Hizo un gran esfuerzo por abrir los ojos, pero la primera cara que vio fue la de Margarita.
¡No era su madre!
—Señora, permítame cargar a Agustín.
—Creo que necesita ver a un doctor cuanto antes.
Catalina asintió, pero antes de que la mano de Margarita tocara a Agustín, él la apartó de un manotazo.
—¡Tú también eres una mala señora!
—¡No me toques!
Agustín estaba furioso, sentía el pecho apretado de rabia y dolor, y se aferró con todas sus fuerzas a la ropa de su abuela.
—¡Quiero a mi mamá!
Ese año, Agustín tenía siete años, y ya distinguía claramente entre el bien y el mal.
La mano de Margarita se quedó suspendida en el aire, y su enojo solo creció más.
¡Begoña ya se había ido, y aun así seguía compitiendo con ella!
¿Acaso qué tenía esa mujer que padre e hijo la seguían queriendo tanto?

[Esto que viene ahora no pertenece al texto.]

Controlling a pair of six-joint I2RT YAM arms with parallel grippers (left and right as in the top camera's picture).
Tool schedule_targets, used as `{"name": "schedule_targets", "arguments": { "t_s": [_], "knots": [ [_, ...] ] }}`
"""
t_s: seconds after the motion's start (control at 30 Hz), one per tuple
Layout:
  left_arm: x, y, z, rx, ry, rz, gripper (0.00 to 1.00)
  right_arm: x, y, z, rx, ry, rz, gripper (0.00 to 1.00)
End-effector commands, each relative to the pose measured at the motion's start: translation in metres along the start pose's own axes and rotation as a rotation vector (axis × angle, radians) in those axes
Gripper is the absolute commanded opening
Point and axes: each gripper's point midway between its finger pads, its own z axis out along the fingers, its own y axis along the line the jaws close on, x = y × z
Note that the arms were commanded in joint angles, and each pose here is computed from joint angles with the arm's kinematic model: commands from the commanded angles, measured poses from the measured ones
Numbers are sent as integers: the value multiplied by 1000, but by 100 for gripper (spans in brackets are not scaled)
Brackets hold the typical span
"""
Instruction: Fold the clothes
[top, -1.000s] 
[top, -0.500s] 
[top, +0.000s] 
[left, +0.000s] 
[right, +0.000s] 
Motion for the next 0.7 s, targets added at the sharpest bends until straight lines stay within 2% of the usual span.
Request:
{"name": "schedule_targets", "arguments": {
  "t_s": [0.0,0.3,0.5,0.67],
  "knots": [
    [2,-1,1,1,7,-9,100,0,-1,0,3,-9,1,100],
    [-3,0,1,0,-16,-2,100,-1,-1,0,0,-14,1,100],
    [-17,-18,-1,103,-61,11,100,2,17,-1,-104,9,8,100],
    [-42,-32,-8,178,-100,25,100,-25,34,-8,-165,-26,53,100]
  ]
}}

La familia Velasco se había ido a la ruina por culpa de su propio hijo, y en medio de ese desastre, Margarita no solo no los odiaba, sino que todavía se preocupaba por padre e hijo.
Catalina le estaba agradecida, pero no podía dejar que se acercara a Agustín o a Mariano. Su hijo agonizaba en terapia intensiva, y no podía arriesgarse a que algo más le pasara a su nieto.
Rechazó con tacto la ayuda de Margarita y pidió a los guardias que los acompañaran al hospital.
...
Por su parte, Margarita fue a ver a Verónica. Como siempre, llegó a visitarla, hablando en voz baja y con dulzura:
—Tú eres hija de tu papá, él no podría abandonarte. Cuando despierte y te extrañe, te llevará de vuelta a casa.
—Cuando pase eso...
—Cuando pase eso, le voy a decir a mi papá que quiero que la señorita Margarita sea mi mamá —Verónica era experta en leer los ánimos de la gente; ahora, la única que la trataba bien era Margarita. Desde que su papá la separó de su mamá hacía dos años, no había vuelto a ver a su madre.
—Señorita Margarita, ¿sabe dónde está mi mamá? —Verónica no pudo evitar preguntar.